■ TASK ITEM ■
What is asked for is the whole listing, given again word for word.

■ PROVIDED DATA ■
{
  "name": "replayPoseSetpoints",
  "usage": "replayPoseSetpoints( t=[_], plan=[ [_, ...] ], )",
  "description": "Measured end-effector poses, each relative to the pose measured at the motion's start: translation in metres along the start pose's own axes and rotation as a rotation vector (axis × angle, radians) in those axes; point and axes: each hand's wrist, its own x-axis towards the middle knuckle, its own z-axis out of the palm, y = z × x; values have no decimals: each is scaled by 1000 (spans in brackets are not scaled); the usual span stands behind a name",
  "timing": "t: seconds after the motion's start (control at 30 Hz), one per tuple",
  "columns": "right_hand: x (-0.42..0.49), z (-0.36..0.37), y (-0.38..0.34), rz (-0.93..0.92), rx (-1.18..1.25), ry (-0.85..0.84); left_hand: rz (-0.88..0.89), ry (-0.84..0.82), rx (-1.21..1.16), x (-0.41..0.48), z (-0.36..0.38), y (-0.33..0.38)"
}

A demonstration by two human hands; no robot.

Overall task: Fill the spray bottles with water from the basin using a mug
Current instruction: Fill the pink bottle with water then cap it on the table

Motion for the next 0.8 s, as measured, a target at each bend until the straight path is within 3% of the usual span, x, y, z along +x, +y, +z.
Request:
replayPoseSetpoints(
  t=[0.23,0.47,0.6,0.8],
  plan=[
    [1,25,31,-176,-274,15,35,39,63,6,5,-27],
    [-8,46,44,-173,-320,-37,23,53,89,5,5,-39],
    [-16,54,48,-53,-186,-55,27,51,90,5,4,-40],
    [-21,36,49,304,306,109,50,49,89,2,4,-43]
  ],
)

■ EXERCISE ANSWER ■
{
  "name": "replayPoseSetpoints",
  "usage": "replayPoseSetpoints( t=[_], plan=[ [_, ...] ], )",
  "description": "Measured end-effector poses, each relative to the pose measured at the motion's start: translation in metres along the start pose's own axes and rotation as a rotation vector (axis × angle, radians) in those axes; point and axes: each hand's wrist, its own x-axis towards the middle knuckle, its own z-axis out of the palm, y = z × x; values have no decimals: each is scaled by 1000 (spans in brackets are not scaled); the usual span stands behind a name",
  "timing": "t: seconds after the motion's start (control at 30 Hz), one per tuple",
  "columns": "right_hand: x (-0.42..0.49), z (-0.36..0.37), y (-0.38..0.34), rz (-0.93..0.92), rx (-1.18..1.25), ry (-0.85..0.84); left_hand: rz (-0.88..0.89), ry (-0.84..0.82), rx (-1.21..1.16), x (-0.41..0.48), z (-0.36..0.38), y (-0.33..0.38)"
}

A demonstration by two human hands; no robot.

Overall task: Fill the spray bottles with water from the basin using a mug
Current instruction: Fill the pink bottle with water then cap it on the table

Motion for the next 0.8 s, as measured, a target at each bend until the straight path is within 3% of the usual span, x, y, z along +x, +y, +z.
Request:
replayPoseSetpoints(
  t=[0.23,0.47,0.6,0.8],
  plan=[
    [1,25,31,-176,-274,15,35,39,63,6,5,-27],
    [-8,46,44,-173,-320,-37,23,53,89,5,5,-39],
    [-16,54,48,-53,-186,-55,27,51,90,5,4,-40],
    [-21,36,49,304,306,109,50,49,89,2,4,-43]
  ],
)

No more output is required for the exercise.